= ASSIGNMENT =
Repeat the listing word for word, but skip any pictures.

= DATA SEGMENT =

....................

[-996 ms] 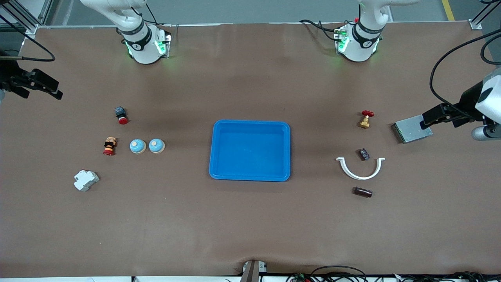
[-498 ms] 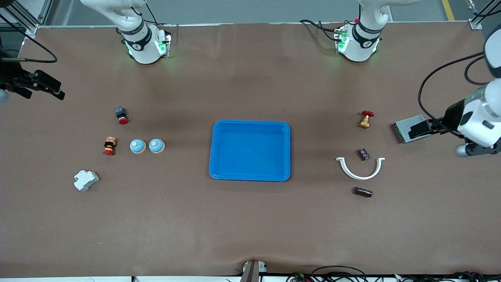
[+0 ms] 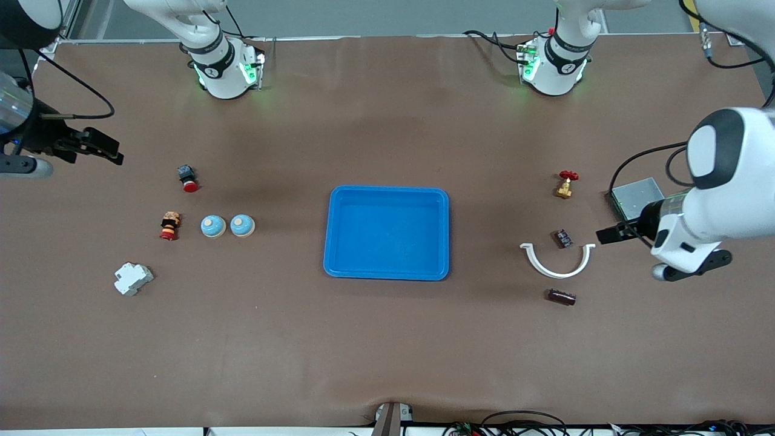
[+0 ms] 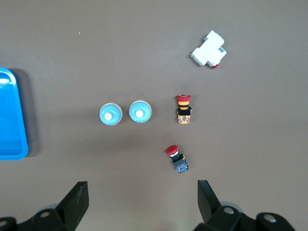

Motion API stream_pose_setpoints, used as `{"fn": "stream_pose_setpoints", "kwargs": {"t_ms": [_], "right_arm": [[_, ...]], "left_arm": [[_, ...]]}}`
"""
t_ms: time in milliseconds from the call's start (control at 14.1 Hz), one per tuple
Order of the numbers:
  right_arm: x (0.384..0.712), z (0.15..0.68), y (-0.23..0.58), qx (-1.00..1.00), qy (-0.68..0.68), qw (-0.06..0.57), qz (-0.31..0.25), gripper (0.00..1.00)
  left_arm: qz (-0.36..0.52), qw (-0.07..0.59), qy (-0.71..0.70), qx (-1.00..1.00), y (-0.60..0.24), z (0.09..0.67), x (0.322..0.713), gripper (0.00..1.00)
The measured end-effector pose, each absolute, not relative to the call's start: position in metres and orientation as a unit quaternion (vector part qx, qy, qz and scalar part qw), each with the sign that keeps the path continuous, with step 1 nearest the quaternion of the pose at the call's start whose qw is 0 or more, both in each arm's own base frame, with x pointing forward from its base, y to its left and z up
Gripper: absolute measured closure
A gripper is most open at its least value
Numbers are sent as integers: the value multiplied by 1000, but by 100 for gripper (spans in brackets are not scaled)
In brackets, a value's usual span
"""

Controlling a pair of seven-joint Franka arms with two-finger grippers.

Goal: Place electrolytic capacitor and blue bell in tray
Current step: 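Reach the right gripper to a blue bell while the left gripper reaches a capacitor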

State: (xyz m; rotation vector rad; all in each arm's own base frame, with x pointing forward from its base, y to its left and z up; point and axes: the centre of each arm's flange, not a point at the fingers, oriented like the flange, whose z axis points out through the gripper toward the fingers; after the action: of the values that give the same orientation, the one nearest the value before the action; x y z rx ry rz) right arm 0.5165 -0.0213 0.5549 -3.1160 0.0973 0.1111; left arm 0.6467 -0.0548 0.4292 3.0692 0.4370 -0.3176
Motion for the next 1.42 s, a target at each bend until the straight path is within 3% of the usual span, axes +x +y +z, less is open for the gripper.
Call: {"fn": "stream_pose_setpoints", "kwargs": {"t_ms": [996, 1423], "right_arm": [[499, 391, 34, -997, 74, 13, -17, 0], [496, 297, 85, -993, 112, 17, -34, 0]], "left_arm": [[-107, -37, 241, 964, -55, 291, 634, 0], [-80, -32, 292, 952, -55, 263, 631, 0]]}}
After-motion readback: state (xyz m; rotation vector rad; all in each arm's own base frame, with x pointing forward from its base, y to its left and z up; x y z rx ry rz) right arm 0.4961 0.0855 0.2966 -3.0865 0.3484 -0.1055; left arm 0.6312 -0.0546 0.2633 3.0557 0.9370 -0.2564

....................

= TASK OUTPUT =
[-996 ms] 
[-498 ms] 
[+0 ms] 
[+0 ms] 

Motion API stream_pose_setpoints, used as `{"fn": "stream_pose_setpoints", "kwargs": {"t_ms": [_], "right_arm": [[_, ...]], "left_arm": [[_, ...]]}}`
"""
t_ms: time in milliseconds from the call's start (control at 14.1 Hz), one per tuple
Order of the numbers:
  right_arm: x (0.384..0.712), z (0.15..0.68), y (-0.23..0.58), qx (-1.00..1.00), qy (-0.68..0.68), qw (-0.06..0.57), qz (-0.31..0.25), gripper (0.00..1.00)
  left_arm: qz (-0.36..0.52), qw (-0.07..0.59), qy (-0.71..0.70), qx (-1.00..1.00), y (-0.60..0.24), z (0.09..0.67), x (0.322..0.713), gripper (0.00..1.00)
The measured end-effector pose, each absolute, not relative to the call's start: position in metres and orientation as a unit quaternion (vector part qx, qy, qz and scalar part qw), each with the sign that keeps the path continuous, with step 1 nearest the quaternion of the pose at the call's start whose qw is 0 or more, both in each arm's own base frame, with x pointing forward from its base, y to its left and z up
Gripper: absolute measured closure
A gripper is most open at its least value
Numbers are sent as integers: the value multiplied by 1000, but by 100 for gripper (spans in brackets are not scaled)
In brackets, a value's usual span
"""

Controlling a pair of seven-joint Franka arms with two-finger grippers.

Goal: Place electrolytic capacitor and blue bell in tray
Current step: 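Reach the right gripper to a blue bell while the left gripper reaches a capacitor
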
State: (xyz m; rotation vector rad; all in each arm's own base frame, with x pointing forward from its base, y to its left and z up; point and axes: the centre of each arm's flange, not a point at the fingers, oriented like the flange, whose z axis points out through the gripper toward the fingers; after the action: of the values that give the same orientation, the one nearest the value before the action; x y z rx ry rz) right arm 0.5165 -0.0213 0.5549 -3.1160 0.0973 0.1111; left arm 0.6467 -0.0548 0.4292 3.0692 0.4370 -0.3176
Motion for the next 1.42 s, a target at each bend until the straight path is within 3% of the usual span, axes +x +y +z, less is open for the gripper.
Call: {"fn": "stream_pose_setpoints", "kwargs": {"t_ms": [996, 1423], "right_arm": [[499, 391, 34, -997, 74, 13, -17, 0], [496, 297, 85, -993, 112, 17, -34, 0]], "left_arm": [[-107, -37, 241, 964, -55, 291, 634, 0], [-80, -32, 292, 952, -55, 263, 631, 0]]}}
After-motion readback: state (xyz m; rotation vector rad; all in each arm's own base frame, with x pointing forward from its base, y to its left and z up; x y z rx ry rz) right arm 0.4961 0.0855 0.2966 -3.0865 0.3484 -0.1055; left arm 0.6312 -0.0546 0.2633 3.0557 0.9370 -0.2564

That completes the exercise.